Biography
Margaret read Physics (BSc) and completed a Post-Graduate Certificate of Education at Southampton University. She then enjoyed a career in teaching, with senior leadership experience in both state-maintained and independent secondary schools.
She is now a PhD candidate at King’s College London, conducting ESRC-funded research into cross-sector educational partnerships. Her research interests are partnership working, leadership and education beyond the formal curriculum.
Research
Thesis title: Independent state school partnerships (ISSPs) in England: a critical exploration of partnership enactment.
Margaret's principal supervisor is Meg Maguire, and her secondary supervisor is Jane Jones.
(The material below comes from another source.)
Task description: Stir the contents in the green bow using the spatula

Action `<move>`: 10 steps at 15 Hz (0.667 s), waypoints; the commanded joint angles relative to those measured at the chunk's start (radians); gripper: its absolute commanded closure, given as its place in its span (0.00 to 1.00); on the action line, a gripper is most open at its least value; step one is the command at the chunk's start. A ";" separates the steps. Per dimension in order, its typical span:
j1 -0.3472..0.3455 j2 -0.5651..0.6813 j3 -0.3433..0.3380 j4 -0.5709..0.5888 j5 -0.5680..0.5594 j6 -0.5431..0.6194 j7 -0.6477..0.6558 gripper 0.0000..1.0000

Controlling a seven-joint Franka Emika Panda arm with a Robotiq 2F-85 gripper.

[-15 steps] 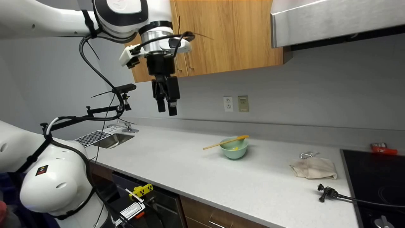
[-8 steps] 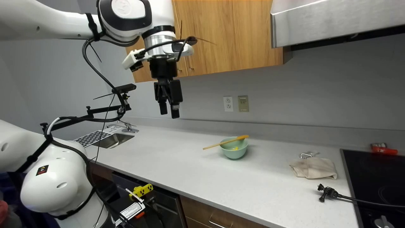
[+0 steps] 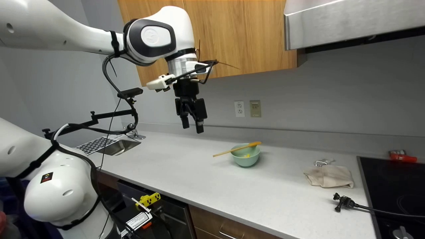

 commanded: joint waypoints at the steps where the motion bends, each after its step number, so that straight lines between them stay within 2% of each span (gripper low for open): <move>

Her thesis explores the ways in which three Independent State School Partnerships (ISSPs) enact their cross-sector collaborations. These ISSPs are partnerships between independent fee-paying schools and state-maintained schools in England. This qualitative study investigates three ‘telling cases’ that foreground the processes and practices of their enactments from a grounded perspective. The study is theoretically framed by policy enactment theory and social exchange theory, which are used as key analytical tools to illuminate the forms that each partnership took and the contribution of the partnerships across each ‘telling case’. Findings indicate that these partnerships are not static entities but are evolving ecologies, flexing in response to changing environments and partner school contexts. The findings also show some evidence of mutual benefit. ISSPs are deemed to be worthwhile in different ways and to different extents, to different partners. Two of the ISSPs exhibited more of a collaborative and inclusive method of working and, in the third ISSP, the independent school was clearly in the lead taking responsibility for policy direction and provision. The study concludes that, based on its findings, ISSPs can transcend political differences for pragmatic reasons and can build bridges, however temporal, across the educational divide.